Mt. Shavano and Tabeguache Peak Trip Report

Trail: From Blank Gulph Trailhead, Class 3, 14 miles, ~6000 ft elevation gain

I think this trip finally made me snap.  I am now one hundred percent obsessed with climbing all of these beautiful mountains.  I want to climb and climb and climb.  I can't wait for my first totally snowy ascent with crampons and an ice axe or my first class 5 ascent with rappelling :)

Ok, I had just gone to Torreys peak on Saturday but being Labor Day weekend I had to keep going.  At about Midnight, Monday morning, September 1st 2003 I awoke from a refreshing 3 hours of sleep.  I headed over to Ben's house as he was going to drive us in his Nissan Pathfinder.  I was pretty psyched about hiking with Ben.  He is one of the students in my department and is all of 6' 4" and an avid technical rock climber.  I figured that this trip would turn out to be allot of fun.  I was glad to have him along because I am hoping he'll lead some of my technical ascents and show me how to climb.

We set out after a quick breakfast of bacon and eggs at about 1:30 in the morning.  It was pitch black when we arrived at about 5:00 in the morning and I finally got to use my LED headlight.  I was amazed by how much they light everything up.  It was a ton of fun to roam around in the dark with just our lights.  We headed up the trail for about an hour until the sun began to rise.  Luckily I spied the most spectacular view I have seen to date, it was the clouds laying over the sky beneath us like some great downy blanket.

                        

I just had to make these pictures bigger (sorry for the load time).

We headed out across a rock pile after taking some pictures and headed up "The Angel of Shavano".  This is a great big slope that looks like it would be a blast in the winter.  The angel is just one long fun unrelenting climb to the peak of Mt. Shavano.

Once up the angel we quickly summated Mt. Shavano and had some well earned peanuts and granola bars.  

We headed over to Tabegauche Peak and quickly summated that as well (the connecting saddle was quite mild).

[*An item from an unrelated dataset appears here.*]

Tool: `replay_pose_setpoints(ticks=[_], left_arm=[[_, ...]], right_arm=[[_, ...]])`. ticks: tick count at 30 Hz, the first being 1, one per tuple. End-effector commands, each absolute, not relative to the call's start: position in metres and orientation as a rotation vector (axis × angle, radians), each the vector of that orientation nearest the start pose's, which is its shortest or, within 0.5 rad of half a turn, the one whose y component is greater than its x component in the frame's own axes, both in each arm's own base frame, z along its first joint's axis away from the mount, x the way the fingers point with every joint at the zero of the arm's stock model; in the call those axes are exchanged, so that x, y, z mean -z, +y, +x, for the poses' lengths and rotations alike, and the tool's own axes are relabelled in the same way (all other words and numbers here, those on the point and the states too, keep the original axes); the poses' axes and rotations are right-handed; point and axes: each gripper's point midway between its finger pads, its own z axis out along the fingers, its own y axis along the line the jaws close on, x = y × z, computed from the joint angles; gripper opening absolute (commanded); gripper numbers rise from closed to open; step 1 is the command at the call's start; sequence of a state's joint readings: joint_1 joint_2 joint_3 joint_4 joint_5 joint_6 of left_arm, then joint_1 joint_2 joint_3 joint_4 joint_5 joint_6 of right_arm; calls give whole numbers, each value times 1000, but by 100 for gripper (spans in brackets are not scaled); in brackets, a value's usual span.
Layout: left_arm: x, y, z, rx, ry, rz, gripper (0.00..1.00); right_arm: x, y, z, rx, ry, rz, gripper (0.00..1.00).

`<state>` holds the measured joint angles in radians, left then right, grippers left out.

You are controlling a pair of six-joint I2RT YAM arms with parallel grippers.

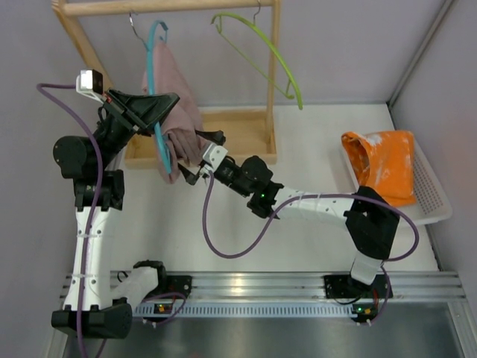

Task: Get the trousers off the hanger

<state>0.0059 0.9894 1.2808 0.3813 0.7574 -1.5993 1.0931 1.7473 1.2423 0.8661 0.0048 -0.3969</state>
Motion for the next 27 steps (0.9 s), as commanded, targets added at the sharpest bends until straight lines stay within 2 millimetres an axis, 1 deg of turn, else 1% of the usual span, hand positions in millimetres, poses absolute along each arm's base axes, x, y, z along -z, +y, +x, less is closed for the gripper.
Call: replay_pose_setpoints(ticks=[1, 5, 9, 17, 18, 20, 21, 23, 24, 25, 26, 27], left_arm=[[-611, -146, 194, 1686, 1096, 11, 0], [-609, -146, 192, 1686, 1096, 13, 0], [-607, -146, 192, 1687, 1101, 9, 0], [-602, -146, 195, 1697, 1112, -6, 0], [-603, -146, 193, 1697, 1112, -1, 0], [-603, -146, 193, 1699, 1113, -2, 0], [-604, -146, 192, 1698, 1111, 1, 0], [-606, -146, 191, 1694, 1107, 6, 0], [-607, -146, 190, 1689, 1107, 9, 0], [-607, -146, 190, 1688, 1108, 6, 0], [-606, -146, 190, 1689, 1112, 6, 0], [-604, -147, 190, 1691, 1116, 3, 0]], right_arm=[[-395, 496, 258, -647, 820, -782, 99], [-406, 489, 280, -572, 841, -700, 99], [-414, 484, 293, -561, 856, -662, 99], [-433, 486, 302, -547, 818, -622, 99], [-435, 487, 302, -549, 814, -620, 95], [-439, 485, 308, -539, 809, -609, 90], [-441, 485, 310, -537, 809, -607, 83], [-445, 481, 318, -543, 814, -583, 74], [-447, 479, 320, -546, 817, -575, 64], [-448, 476, 325, -545, 826, -571, 58], [-453, 471, 330, -546, 827, -553, 51], [-457, 469, 331, -550, 823, -547, 35]])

From this Ben and I headed over to a ridge which Roach describes as "Class 3 scrambling over and around several obnoxious and rotten towers."  Well he was right except several should read 10 or more.  Here are some pictures of the ridge.  

                

Just as I was getting really annoyed that the ridge wouldn't end a beautiful and fully fur covered mountain goat bounded into view.  It was magnificent and I am sad I didn't get a picture.  I called to Ben to look and we admired its beauty for awhile.  Then the damn thing pranced over a couple of ridges and just about hopped right up a vertical tower off in the distance.  This kind of annoyed me because the 10 seconds the goat had taken turned into 15 minutes for us.  Oh well, can't keep up with Mother Nature.

We finally cleared the ridge and made our way down the side of the mountain.  

Towards the end we hit a scree slope that  turned out to be the most fun I have ever had on a mountain.  With my Leki poles in hand I practically skied down a thousand feet, wheee.  To get a sense of perspective look at this picture of Ben on the slope, I would say the visible part of the mountain is about 10 to 20 percent of our descent.

We met up with a couple guys at the bottom and looked over our options to get home.  The trails back from the harder routes are pretty much non-existent and you have to generally aim where you think you need to go.  We walked back up a ridge on Mt. Shavano halfway and wandered around until we found the original dirt trail we had taken up.  By this time we had been walking for about 10 hours and were pretty tired.  We made the car by 5:00 and headed home.  We arrived back in Boulder at 8:30 rounding out a 20 hour day but god it was worth it.